Wednesday, May 13, 2009

Falling in a deep hole

My little girl is having seizures. Out of the blue, no fever, no warning. I would love to say that I am perfectly calm about this, that I understand that these things happen, with no adverse effects, all the time. Especially in my family. But it's never happened like this, not so many, so frequently. Add to that the fact that I volunteer with a population where I can name at least 3 children who started with seizures and ended up with brain cancer.....you get a big heaping dose of crazy.
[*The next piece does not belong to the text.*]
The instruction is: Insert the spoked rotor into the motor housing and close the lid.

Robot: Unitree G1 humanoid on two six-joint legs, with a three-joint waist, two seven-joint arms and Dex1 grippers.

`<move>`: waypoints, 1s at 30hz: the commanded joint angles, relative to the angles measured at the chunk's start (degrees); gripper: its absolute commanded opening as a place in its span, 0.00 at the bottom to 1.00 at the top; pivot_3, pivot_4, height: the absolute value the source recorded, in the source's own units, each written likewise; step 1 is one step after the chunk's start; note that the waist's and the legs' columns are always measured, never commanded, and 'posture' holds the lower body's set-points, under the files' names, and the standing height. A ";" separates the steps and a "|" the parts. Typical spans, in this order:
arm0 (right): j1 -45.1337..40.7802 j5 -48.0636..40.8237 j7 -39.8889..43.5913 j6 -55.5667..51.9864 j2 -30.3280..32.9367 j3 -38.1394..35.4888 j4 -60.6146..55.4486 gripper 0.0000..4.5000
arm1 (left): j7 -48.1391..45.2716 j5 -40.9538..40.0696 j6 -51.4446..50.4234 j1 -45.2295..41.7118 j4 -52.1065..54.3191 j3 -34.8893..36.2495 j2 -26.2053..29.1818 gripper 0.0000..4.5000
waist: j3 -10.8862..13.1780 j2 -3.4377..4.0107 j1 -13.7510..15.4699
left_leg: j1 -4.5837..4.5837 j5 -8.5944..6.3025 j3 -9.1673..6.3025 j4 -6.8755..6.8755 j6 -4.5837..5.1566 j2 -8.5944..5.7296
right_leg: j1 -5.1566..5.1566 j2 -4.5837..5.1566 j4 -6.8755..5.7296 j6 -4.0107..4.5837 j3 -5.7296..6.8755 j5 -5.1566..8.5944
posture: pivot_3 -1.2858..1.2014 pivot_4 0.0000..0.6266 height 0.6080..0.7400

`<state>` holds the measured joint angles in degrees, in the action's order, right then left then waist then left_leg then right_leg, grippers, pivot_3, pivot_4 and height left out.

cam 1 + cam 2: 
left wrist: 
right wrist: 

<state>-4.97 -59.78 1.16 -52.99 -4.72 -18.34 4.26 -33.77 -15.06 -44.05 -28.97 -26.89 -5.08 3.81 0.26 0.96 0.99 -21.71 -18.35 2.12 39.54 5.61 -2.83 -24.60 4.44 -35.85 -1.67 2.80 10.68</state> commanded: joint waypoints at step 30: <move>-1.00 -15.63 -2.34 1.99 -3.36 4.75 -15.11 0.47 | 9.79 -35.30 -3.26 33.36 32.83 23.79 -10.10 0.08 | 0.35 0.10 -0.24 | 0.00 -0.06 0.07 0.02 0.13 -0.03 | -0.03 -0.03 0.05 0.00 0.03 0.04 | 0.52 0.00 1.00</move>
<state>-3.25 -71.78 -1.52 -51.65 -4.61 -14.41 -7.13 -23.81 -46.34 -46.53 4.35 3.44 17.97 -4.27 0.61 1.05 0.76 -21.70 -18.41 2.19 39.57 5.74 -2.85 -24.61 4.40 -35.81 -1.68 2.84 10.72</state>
I would also love to say that I trust God so much that I'm not worried. It's not really that I don't trust Him, but I realize that my comfort is not His priority. After all, He was in control when my babies died. He was in control when Rose was treated as trash. He was in control when I was abused as a child. None of that changes His sovereignty, or His absolute goodness. These are the things I know:

I know He loves me, and my daughter, enough to allow His son to be treated as trash, be abused, and go through intense physical discomfort, even unto death. I know that if the choice is between someone trusting in Him for salvation and my comfort, He will choose salvation for them. I know there is never pain without purpose. I know I will never understand that or desire it.

So I am fearful, and sad, and angry. But honestly, I have no where else to go. I can either go through this, trust that it is good, and keep running to Him or go through this believing He doesn't care, doesn't listen and do it by myself. If I've got to fall through a deep hole, I want Him at the bottom of it.